In January 2019, Fort Bend County made applications to the Texas Division of Emergency Management (TDEM) to seek federal hazard mitigation grants for unincorporated communities who experienced significant damages from flooding over the last five years. An application was submitted for the Jones Creek watershed and is under TDEM review. Any such federal grants under the program, requires a 75% / 25% split between federal funding and the local match.
"The efforts to secure federal flood mitigation funding will continue because these residents have ongoing and immediate needs to help protect their homes and property," said Precinct 3 Commissioner Andy Meyers. "As has been discussed in multiple public meetings since 2017, there are avenues available for funding these mitigation projects and current TDEM applications require a 25% local match. In securing a local match, most Fort Bend County citizens have three boxes that are checked off - 1) the possibility of the State Legislature making an appropriation, 2) the possibility of a countywide flood bond, or 3) funds from a special district. In the last week, the community residents I've heard from can only agree on checking off the first two boxes. I promised that I would only support this bill if there was consensus and there is not. HB 4011 will not proceed under any format and the County will continue pursuit of the TDEM application working towards covering a potential local match via the state or county if the application is successful."
With over 300 special districts and the large number of cities and municipalities in Fort Bend County, it is particularly difficult for the 6% of residents in unincorporated Fort Bend County who do not live in a city or a special district, to compete with the same voice and resources that special districts can utilize.

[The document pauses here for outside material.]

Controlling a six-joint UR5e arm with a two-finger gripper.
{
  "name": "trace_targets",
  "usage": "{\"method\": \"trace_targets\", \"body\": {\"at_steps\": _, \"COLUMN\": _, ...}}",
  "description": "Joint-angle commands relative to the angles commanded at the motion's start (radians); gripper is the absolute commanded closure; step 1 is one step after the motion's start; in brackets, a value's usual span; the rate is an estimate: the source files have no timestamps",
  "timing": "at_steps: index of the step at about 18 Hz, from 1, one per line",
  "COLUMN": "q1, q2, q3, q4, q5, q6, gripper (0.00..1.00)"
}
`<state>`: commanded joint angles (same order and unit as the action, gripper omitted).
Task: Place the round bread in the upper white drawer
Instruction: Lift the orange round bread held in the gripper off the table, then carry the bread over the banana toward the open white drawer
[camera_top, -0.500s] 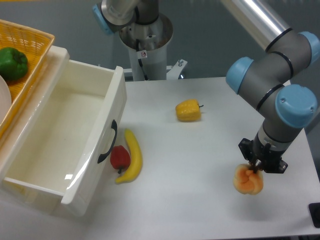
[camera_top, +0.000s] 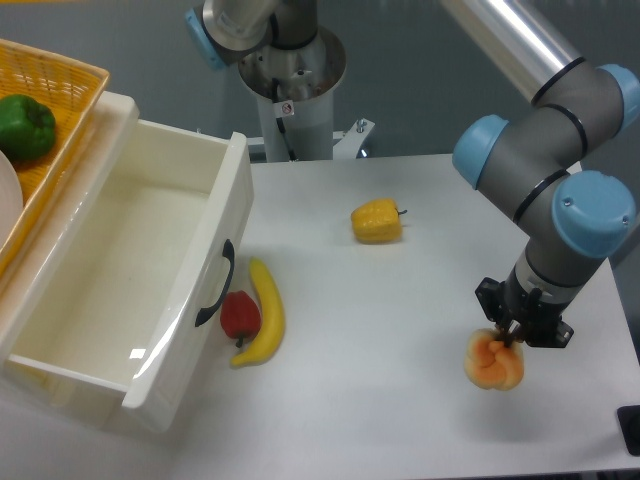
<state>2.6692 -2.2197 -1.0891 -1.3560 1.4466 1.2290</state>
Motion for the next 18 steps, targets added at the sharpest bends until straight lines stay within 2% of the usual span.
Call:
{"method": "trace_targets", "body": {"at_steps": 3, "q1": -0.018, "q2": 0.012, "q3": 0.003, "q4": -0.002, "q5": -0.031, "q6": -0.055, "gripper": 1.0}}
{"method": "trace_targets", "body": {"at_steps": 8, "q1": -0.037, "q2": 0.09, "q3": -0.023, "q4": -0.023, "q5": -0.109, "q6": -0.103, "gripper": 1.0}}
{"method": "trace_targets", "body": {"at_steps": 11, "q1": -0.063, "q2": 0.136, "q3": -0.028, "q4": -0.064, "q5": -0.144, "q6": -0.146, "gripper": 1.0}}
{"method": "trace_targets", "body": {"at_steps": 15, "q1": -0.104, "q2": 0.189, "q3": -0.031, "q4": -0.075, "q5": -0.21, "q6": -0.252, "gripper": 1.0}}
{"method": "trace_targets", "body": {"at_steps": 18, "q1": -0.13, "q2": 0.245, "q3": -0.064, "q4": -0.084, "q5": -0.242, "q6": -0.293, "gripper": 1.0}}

However, as Commissioner Meyers and Representative Zerwas stated in the public meeting, there are several options and parallel tracks available to communities in seeking federal and state grants for flood hazard mitigation. The decision to create a flood control district and issue debt for the local match is one option used across the majority of Fort Bend County. Such a district would have required local voter approval to create and any bonded indebtedness by that district would have required a public vote in an identical process to existing special districts in the county.
Meyers said, "We have listened to a lot of passionate residents on both sides of this topic since Saturday. Since the bill notice was publicly filed, Dr. Zerwas' office had received a 30 to 1 response from residents in favor of HB 4011. During the last week, the number of opposing residents outweighed those in support as both sides of the topic weighed in. I know that they’ve contacted Dr. Zerwas’ capitol office in Austin, and after giving out my cell phone number at the meeting, I and my staff have personally talked with even more residents, many of which couldn't be at the meeting. There is no consensus, and without it, the legislative creation of a district won't happen. Residents still need help and protection from future events, so the county will continue seeking federal hazard mitigation funding through the TDEM application, and we will continue to pursue a state appropriation to help cover the local match should our application be successful."

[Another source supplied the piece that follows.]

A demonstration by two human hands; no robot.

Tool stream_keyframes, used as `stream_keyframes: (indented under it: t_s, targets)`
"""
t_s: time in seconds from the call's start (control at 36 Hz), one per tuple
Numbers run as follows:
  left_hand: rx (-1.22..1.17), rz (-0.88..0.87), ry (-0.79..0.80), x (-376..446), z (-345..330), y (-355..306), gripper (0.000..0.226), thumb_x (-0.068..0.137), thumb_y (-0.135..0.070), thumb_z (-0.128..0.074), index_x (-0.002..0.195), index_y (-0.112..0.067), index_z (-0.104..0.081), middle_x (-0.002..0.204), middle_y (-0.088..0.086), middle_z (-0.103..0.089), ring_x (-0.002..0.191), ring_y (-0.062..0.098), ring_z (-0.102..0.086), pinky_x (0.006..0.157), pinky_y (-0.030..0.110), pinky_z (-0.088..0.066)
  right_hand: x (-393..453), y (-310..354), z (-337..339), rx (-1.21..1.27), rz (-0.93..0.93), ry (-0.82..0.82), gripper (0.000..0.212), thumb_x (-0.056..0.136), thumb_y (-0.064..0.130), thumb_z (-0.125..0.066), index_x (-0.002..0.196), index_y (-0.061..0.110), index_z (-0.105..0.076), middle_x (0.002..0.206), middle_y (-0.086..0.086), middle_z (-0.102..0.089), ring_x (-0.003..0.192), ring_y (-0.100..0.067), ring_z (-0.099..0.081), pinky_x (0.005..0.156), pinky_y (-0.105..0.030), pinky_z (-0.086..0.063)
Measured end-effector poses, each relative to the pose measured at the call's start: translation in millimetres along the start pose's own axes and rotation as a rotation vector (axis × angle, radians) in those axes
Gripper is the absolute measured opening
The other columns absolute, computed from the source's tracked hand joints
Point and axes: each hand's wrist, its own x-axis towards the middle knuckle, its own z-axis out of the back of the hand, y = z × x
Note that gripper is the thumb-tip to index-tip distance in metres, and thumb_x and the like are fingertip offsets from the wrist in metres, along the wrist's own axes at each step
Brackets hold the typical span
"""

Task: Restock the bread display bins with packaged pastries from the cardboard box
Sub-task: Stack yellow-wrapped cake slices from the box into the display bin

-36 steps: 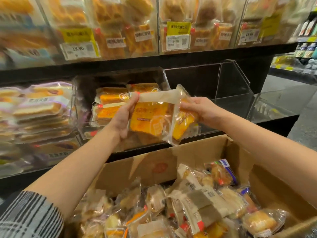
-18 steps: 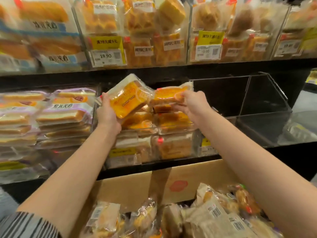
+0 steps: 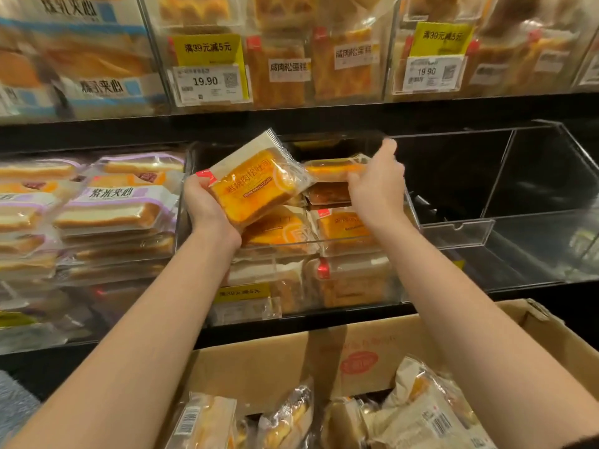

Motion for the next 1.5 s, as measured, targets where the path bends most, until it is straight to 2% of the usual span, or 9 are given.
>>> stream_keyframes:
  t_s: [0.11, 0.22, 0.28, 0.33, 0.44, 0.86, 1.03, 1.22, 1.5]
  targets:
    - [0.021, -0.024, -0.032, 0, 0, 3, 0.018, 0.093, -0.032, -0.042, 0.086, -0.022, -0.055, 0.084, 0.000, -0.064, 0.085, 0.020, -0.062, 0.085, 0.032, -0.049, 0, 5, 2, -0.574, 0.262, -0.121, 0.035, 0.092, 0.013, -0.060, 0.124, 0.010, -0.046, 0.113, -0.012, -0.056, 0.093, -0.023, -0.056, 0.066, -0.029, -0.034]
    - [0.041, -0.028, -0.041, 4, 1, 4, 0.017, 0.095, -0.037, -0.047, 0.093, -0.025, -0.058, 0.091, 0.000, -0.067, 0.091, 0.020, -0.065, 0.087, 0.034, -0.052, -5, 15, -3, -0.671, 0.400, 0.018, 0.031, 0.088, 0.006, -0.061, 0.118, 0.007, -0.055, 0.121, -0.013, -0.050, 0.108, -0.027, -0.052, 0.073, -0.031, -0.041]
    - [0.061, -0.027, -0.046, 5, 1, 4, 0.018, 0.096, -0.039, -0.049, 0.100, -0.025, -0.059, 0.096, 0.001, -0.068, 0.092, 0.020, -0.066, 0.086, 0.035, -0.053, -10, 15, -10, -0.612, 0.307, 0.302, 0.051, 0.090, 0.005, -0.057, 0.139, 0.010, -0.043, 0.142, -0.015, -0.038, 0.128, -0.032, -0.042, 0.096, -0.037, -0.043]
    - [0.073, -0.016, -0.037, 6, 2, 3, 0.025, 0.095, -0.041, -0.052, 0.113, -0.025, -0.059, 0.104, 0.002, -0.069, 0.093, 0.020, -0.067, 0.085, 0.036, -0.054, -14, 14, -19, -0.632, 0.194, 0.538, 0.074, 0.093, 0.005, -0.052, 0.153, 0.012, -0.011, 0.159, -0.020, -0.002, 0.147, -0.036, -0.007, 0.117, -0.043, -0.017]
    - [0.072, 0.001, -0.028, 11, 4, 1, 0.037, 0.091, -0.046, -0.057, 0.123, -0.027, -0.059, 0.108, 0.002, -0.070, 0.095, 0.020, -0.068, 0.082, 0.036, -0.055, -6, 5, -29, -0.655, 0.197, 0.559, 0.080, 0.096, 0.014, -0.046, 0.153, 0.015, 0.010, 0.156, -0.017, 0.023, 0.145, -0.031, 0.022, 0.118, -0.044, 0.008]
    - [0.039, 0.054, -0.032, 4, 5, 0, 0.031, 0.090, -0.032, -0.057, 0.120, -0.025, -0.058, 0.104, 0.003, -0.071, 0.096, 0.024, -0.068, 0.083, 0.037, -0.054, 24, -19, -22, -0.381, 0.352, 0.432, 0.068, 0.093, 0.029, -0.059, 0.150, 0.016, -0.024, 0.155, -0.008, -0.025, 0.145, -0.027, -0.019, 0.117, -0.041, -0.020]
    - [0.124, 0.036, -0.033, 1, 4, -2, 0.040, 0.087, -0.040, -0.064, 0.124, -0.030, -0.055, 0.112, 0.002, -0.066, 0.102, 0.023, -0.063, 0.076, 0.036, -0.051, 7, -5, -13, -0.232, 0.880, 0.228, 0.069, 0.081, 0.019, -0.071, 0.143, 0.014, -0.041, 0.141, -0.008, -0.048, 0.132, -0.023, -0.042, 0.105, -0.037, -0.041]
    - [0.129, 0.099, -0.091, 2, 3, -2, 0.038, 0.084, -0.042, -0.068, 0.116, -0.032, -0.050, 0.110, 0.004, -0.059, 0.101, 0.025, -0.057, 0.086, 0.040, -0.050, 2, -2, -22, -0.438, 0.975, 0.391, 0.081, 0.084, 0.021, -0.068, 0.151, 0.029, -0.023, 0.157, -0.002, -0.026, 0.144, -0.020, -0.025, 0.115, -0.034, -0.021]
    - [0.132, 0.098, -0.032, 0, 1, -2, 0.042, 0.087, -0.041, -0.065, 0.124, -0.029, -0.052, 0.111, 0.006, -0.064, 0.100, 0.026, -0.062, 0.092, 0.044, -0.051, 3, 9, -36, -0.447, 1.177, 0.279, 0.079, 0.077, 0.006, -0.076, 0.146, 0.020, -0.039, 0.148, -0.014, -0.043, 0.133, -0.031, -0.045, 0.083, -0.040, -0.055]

"Our citizens in the unincorporated area deserve to have their ongoing flooding issues addressed in a meaningful and transparent way. The ability of homeowners who are outside of cities and districts, to compete against the large developer-controlled special districts, is becoming an increasing problem to address with the exploding growth and population. My office continues to look for sources of funding and legislation to support their needs and protect their homes and property."